- [EXERCISE OBJECTIVE] From the data below, copy out every line in which the word "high" occurs.

- [DATASET ENTRIES]
»»
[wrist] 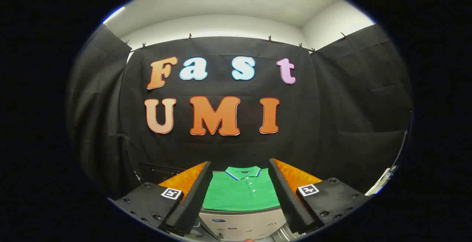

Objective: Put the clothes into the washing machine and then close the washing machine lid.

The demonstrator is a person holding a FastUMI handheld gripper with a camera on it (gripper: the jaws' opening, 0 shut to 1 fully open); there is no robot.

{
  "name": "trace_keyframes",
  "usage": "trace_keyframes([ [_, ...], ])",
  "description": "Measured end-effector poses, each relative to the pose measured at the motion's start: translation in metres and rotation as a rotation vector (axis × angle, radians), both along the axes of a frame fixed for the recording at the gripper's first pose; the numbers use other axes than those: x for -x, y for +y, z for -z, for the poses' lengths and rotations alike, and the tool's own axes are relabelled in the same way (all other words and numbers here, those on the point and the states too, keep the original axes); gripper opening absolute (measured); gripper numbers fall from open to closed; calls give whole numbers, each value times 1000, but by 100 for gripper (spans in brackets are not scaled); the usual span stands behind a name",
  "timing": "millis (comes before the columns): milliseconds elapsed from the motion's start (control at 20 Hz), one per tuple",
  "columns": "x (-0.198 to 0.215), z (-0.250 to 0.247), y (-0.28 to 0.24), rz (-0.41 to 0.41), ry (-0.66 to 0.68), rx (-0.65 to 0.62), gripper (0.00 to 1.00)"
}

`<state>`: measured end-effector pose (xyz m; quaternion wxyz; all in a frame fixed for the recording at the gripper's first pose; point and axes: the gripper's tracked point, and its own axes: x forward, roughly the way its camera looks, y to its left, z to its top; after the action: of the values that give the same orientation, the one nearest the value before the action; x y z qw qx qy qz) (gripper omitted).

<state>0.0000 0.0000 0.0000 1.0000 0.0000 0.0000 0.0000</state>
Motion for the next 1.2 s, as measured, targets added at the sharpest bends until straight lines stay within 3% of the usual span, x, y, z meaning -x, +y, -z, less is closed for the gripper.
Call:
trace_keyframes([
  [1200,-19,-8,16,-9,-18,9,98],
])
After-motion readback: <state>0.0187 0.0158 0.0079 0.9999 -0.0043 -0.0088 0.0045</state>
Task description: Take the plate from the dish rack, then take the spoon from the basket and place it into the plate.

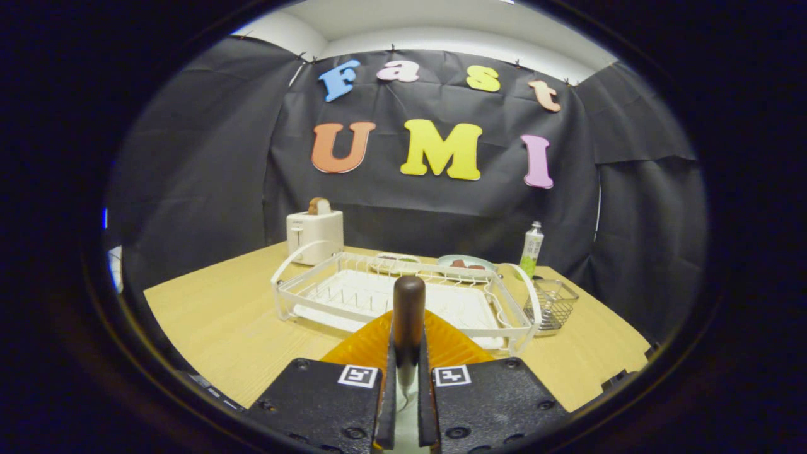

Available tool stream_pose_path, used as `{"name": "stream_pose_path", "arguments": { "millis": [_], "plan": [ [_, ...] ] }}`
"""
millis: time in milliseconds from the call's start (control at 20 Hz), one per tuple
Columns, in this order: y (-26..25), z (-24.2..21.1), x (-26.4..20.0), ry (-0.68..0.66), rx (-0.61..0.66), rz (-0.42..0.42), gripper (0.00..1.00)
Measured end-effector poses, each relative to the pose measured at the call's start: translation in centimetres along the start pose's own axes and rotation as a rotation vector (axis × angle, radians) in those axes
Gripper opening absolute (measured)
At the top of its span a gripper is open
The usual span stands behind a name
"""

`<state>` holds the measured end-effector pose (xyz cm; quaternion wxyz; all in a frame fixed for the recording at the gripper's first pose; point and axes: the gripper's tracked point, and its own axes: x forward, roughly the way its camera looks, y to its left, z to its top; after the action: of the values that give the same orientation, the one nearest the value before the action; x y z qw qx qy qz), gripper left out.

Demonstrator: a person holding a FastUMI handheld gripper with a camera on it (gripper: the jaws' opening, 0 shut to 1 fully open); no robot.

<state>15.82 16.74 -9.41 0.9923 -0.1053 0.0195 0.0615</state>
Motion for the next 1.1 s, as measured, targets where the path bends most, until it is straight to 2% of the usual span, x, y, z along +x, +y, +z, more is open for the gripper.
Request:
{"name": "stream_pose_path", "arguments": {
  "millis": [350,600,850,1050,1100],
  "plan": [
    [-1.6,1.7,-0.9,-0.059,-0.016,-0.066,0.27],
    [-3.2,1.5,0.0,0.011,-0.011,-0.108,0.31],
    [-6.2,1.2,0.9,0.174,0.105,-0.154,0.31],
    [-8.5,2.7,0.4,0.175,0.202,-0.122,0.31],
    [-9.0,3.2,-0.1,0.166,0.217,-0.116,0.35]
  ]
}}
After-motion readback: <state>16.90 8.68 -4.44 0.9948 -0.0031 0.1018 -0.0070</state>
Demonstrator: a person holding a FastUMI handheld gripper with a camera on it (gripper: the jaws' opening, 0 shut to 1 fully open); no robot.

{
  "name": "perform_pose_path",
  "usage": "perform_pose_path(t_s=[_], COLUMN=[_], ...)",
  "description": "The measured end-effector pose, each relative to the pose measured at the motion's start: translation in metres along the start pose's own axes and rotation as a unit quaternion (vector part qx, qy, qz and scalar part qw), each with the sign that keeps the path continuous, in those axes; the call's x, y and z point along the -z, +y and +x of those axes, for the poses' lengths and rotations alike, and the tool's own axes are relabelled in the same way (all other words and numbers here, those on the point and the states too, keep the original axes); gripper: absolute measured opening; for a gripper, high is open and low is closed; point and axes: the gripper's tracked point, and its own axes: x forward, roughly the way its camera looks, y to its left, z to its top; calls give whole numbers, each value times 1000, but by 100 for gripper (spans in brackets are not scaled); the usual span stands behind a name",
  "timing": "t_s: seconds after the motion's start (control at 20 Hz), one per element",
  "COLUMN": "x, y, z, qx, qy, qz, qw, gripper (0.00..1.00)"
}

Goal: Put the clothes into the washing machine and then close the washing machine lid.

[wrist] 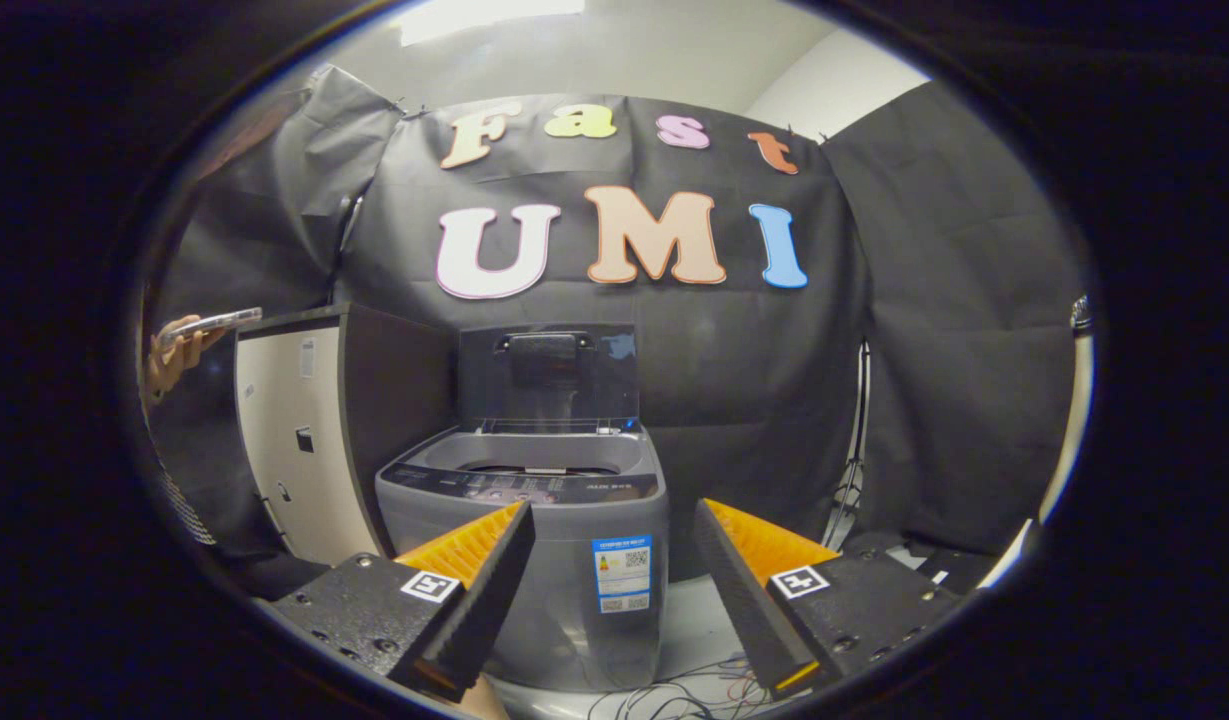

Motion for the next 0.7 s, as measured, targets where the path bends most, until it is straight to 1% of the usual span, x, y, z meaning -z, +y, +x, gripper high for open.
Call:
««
- [EXERCISE OUTPUT]
  "description": "The measured end-effector pose, each relative to the pose measured at the motion's start: translation in metres along the start pose's own axes and rotation as a unit quaternion (vector part qx, qy, qz and scalar part qw), each with the sign that keeps the path continuous, in those axes; the call's x, y and z point along the -z, +y and +x of those axes, for the poses' lengths and rotations alike, and the tool's own axes are relabelled in the same way (all other words and numbers here, those on the point and the states too, keep the original axes); gripper: absolute measured opening; for a gripper, high is open and low is closed; point and axes: the gripper's tracked point, and its own axes: x forward, roughly the way its camera looks, y to its left, z to its top; calls give whole numbers, each value times 1000, but by 100 for gripper (spans in brackets are not scaled); the usual span stands behind a name",
Motion for the next 0.7 s, as measured, targets where the path bends most, until it is straight to 1% of the usual span, x, y, z meaning -z, +y, +x, gripper high for open.

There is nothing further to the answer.